Pharmaceutical giant Bayer announced this week that it will cease U.S. sales of the controversial birth-control implant Essure, which has been linked to a smattering of serious health problems. The Journal reported on the device in a March 5, 2015 cover story (“Living Trials”), which profiled Eureka native Tamara Myers’ experience.

Bayer said the move is entirely based on declining sales revenue and a determination that the Essure business is no longer viable, but the company says it stands by the safety and effectiveness of the device. The U.S. is the last country in which Essure is being sold, meaning the device will no longer be available anywhere after Bayer halts sales at the end of this year.

Billed as offering patients a nonsurgical, non-hormonal alternative to tubal ligation sterilizations, Essure is made up of two 2-inch-long metal coils — one nickel titanium alloy, the other stainless steel — wrapped around polyester fibers. Using a scope device that enters the uterus through the vagina, a doctor implants one coil in each of the openings of a woman’s fallopian tubes (see the diagram at the bottom of this post). There, the coils are designed to induce inflammation — an immune response as the body attempts to reject them. Over the course of three months following implantation, scar tissue — or a “natural barrier,” as Bayer puts it — builds up around the coils, blocking the fallopian tubes and thus the ability of sperm to fertilize a woman’s eggs.

The Essure contraception device. - COURTESY OF BAYER
  • Courtesy of Bayer
  • The Essure contraception device.
While the pharmaceutical giant is standing by the safety of its product, many others are not. Recent years have seen thousands of women report complications, including unintended pregnancies, persistent pain, autoimmune dysfunction and perforations of the uterus and fallopian tubes. In the Journal's 2015 story, Tamara Myers, who worked with online communities of women with similar stories to get Essure pulled from the market, said, “It was like an assault. My whole life and my health were stolen from me for someone’s profit.”
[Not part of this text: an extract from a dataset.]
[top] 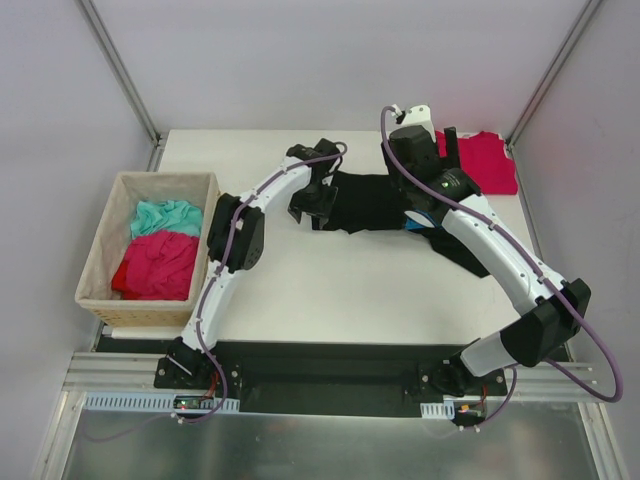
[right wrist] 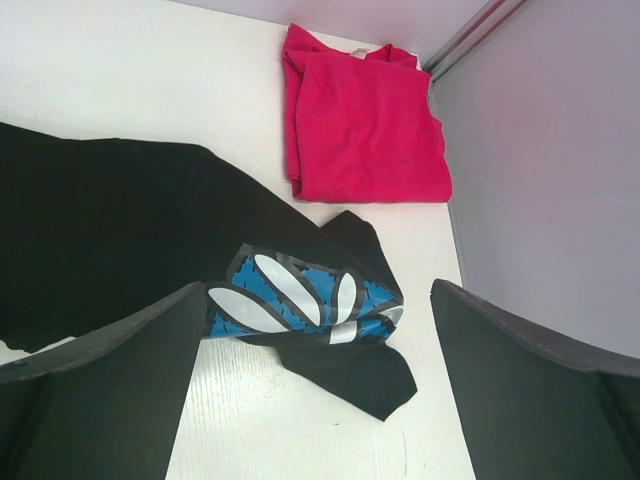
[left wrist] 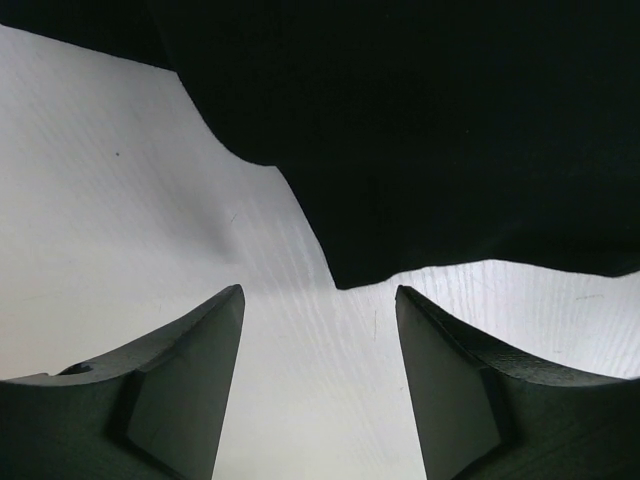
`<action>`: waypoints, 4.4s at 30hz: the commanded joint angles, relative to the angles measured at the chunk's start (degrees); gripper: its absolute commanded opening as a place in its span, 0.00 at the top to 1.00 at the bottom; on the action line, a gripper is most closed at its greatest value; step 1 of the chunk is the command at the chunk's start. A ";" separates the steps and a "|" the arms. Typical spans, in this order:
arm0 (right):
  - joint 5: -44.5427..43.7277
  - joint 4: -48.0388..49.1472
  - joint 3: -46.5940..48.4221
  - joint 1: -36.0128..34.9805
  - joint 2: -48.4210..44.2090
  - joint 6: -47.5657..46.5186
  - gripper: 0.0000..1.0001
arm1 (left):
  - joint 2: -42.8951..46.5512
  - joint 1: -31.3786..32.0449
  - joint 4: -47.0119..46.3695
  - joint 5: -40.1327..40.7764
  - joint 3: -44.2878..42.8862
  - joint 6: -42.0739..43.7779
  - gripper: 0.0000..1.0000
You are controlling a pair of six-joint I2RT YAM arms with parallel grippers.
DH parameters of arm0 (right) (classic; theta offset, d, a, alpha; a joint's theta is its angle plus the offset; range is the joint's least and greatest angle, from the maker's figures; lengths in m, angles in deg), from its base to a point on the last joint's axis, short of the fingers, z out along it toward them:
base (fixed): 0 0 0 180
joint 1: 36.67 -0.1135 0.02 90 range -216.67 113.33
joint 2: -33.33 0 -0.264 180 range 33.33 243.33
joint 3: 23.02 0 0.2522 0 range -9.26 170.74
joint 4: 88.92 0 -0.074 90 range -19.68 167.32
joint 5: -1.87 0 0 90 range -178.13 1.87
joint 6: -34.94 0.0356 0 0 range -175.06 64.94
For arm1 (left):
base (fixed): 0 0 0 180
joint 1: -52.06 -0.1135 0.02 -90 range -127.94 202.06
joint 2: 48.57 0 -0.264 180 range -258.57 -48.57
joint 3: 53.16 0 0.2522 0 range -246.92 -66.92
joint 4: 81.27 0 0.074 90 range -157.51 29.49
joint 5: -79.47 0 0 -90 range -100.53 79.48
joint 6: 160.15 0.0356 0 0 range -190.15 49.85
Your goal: Fold and stack the t-shirts
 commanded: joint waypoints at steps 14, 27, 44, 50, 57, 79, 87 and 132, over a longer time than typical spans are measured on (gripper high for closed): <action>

In an email to the Journal, Myers celebrated the good news, said she’ll always be grateful that sharing her story helped deter some women from considering Essure and that her and other “E-sisters’” efforts have resulted in the device being pulled from the market. She also noted that Bayer’s decision comes as a new documentary about Essure, The Bleeding Edge, is set to be released on Netflix on July 27 and will profile the Essure Problems group, which Myers is a part of, and issues with the regulatory process that allowed Essure to be approved for sales initially.

Read more about Myers and her story here. And See the Los Angeles Times’ full report on Bayer’s decision here.

An illustration of how Essure is supposed to work. - NORTH COAST JOURNAL GRAPHIC
  • North Coast Journal Graphic
  • An illustration of how Essure is supposed to work.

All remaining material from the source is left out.